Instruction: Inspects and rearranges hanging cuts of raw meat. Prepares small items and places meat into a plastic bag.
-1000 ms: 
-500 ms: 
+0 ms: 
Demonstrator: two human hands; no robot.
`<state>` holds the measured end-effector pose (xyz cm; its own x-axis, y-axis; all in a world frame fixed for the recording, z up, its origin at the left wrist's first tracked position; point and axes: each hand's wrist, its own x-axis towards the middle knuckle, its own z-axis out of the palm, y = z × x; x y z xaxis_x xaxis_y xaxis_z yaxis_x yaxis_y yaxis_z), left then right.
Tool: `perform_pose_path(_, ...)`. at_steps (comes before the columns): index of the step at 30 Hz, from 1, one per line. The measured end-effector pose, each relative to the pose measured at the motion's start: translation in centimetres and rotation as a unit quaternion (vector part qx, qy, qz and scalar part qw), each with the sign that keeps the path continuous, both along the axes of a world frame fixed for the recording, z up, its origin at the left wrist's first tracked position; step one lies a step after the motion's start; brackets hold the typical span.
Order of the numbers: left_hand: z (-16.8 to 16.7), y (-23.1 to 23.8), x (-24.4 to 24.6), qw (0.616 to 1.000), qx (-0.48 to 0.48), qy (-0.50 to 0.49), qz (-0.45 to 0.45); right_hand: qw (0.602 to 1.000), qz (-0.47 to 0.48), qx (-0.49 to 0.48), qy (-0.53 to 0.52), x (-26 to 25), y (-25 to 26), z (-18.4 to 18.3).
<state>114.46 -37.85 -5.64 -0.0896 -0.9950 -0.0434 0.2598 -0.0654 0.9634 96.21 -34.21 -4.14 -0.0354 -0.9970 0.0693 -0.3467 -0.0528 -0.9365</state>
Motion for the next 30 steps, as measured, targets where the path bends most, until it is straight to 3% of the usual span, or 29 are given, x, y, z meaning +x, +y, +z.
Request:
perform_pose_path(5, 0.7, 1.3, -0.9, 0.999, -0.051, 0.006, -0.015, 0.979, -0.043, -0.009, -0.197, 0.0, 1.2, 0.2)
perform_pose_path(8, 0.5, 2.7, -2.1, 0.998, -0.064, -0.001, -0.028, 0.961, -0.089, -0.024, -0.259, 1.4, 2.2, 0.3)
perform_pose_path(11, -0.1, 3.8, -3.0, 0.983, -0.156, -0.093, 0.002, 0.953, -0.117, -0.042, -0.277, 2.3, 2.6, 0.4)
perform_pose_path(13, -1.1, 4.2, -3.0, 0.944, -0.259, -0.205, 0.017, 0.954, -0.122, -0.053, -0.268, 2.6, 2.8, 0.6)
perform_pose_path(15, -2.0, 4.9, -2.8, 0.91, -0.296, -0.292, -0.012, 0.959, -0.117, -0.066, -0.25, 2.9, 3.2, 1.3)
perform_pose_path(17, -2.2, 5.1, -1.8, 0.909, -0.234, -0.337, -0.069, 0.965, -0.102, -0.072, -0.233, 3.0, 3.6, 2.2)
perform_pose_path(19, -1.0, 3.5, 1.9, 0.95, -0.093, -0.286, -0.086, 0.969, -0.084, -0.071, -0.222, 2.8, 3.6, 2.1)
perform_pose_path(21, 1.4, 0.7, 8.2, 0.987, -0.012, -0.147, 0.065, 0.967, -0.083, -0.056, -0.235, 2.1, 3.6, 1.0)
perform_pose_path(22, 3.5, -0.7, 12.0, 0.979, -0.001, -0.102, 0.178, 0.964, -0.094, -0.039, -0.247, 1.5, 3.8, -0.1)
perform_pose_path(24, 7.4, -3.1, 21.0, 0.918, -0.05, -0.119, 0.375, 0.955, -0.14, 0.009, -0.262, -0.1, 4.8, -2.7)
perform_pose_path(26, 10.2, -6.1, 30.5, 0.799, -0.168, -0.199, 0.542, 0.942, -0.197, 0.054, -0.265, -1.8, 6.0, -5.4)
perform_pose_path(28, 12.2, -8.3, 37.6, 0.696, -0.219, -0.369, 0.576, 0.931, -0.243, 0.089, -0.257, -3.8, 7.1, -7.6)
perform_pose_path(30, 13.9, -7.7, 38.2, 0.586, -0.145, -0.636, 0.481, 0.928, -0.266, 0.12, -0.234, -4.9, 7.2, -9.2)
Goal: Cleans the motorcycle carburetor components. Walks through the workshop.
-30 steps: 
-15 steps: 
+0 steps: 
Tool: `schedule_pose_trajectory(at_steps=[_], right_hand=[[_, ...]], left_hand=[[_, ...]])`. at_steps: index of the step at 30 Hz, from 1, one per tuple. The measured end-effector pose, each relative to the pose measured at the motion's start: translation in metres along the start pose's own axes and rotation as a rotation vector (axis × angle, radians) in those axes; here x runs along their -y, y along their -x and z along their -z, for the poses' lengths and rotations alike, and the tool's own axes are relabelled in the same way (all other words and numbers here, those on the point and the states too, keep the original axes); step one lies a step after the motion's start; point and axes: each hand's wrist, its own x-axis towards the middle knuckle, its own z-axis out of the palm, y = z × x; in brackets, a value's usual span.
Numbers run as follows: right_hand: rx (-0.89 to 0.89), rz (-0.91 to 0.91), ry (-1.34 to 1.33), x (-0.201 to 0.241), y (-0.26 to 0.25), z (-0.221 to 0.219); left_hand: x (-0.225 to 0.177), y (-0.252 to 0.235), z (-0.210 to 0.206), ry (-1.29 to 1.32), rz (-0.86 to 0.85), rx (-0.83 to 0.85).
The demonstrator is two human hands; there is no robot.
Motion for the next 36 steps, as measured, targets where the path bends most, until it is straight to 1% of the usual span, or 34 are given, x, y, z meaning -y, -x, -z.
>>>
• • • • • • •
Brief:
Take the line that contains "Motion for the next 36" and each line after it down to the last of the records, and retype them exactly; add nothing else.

Task response:
Motion for the next 36 steps, as measured, targets where the path bends most, until it is straight to 1% of the usual span, or 34 are given, x, y, z meaning -y, -x, -z.
>>>

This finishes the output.